TASK TO COMPLETE — For this exercise, output exactly and only the lines running from the one with "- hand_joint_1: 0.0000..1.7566" through the final line of the data below, without pictures.

-.-.-

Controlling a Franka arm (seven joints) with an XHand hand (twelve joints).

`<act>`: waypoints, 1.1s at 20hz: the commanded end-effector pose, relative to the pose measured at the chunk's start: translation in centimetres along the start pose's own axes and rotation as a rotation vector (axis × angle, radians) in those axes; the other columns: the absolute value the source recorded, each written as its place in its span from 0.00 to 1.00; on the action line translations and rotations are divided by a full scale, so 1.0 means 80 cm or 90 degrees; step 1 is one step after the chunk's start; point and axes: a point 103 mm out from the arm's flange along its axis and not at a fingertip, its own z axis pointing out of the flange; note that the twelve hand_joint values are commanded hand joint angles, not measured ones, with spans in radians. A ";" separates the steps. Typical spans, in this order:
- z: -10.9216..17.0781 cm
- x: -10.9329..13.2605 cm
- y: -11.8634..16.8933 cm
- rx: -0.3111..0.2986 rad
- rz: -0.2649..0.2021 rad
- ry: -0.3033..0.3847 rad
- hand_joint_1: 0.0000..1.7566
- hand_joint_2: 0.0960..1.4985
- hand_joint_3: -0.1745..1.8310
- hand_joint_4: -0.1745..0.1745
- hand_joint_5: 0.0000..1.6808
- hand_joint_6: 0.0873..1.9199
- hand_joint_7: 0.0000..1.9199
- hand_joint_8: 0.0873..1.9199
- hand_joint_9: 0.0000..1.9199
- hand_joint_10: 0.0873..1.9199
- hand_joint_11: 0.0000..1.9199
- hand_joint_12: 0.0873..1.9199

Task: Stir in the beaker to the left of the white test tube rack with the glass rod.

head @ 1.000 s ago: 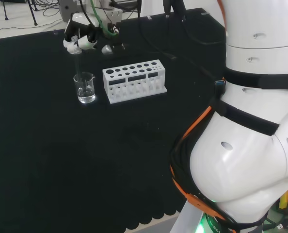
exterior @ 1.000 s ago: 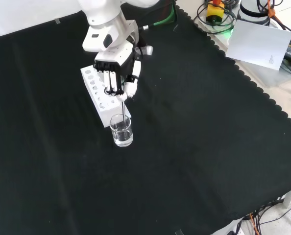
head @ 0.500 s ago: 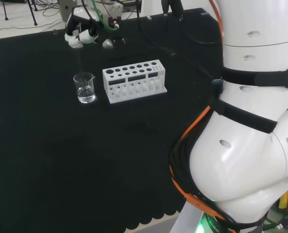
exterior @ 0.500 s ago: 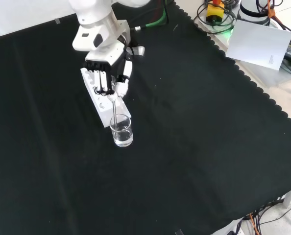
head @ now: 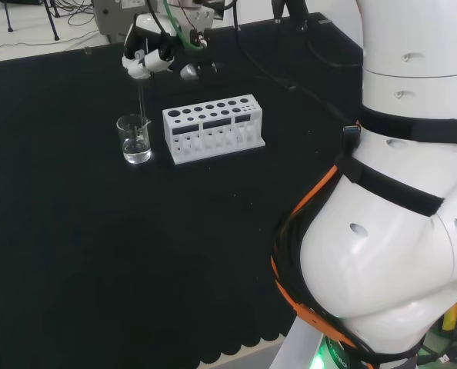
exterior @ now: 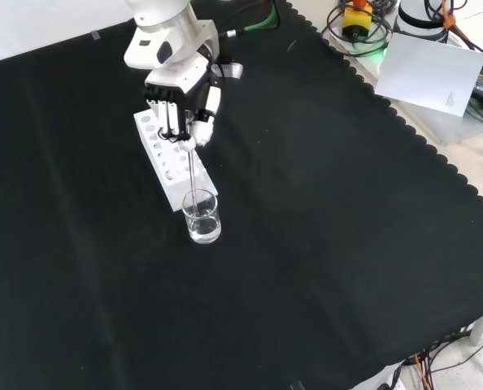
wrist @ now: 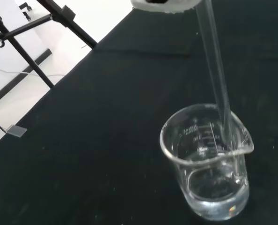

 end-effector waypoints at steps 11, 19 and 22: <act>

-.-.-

RESULT —
- hand_joint_1: 0.0000..1.7566
- hand_joint_2: 0.0960..1.4985
- hand_joint_3: -0.1745..1.8310
- hand_joint_4: -0.1745..0.1745
- hand_joint_5: 0.0000..1.6808
- hand_joint_6: 0.0873..1.9199
- hand_joint_7: 0.0000..1.9199
- hand_joint_8: 0.0873..1.9199
- hand_joint_9: 0.0000..1.9199
- hand_joint_10: 0.0873..1.9199
- hand_joint_11: 0.0000..1.9199
- hand_joint_12: 0.0873..1.9199

Task: Stir in the beaker to the left of the white test tube rack with the glass rod.

head @ 1.000 s ago: 
exterior @ 1.000 s ago: 
head @ 0.500 s ago: 
exterior @ 0.500 s ago: 
head @ now: 
exterior @ now: 
wrist @ now: 

 end-effector waypoints at steps 11, 19 and 22: <act>

The exercise has been carried out in full.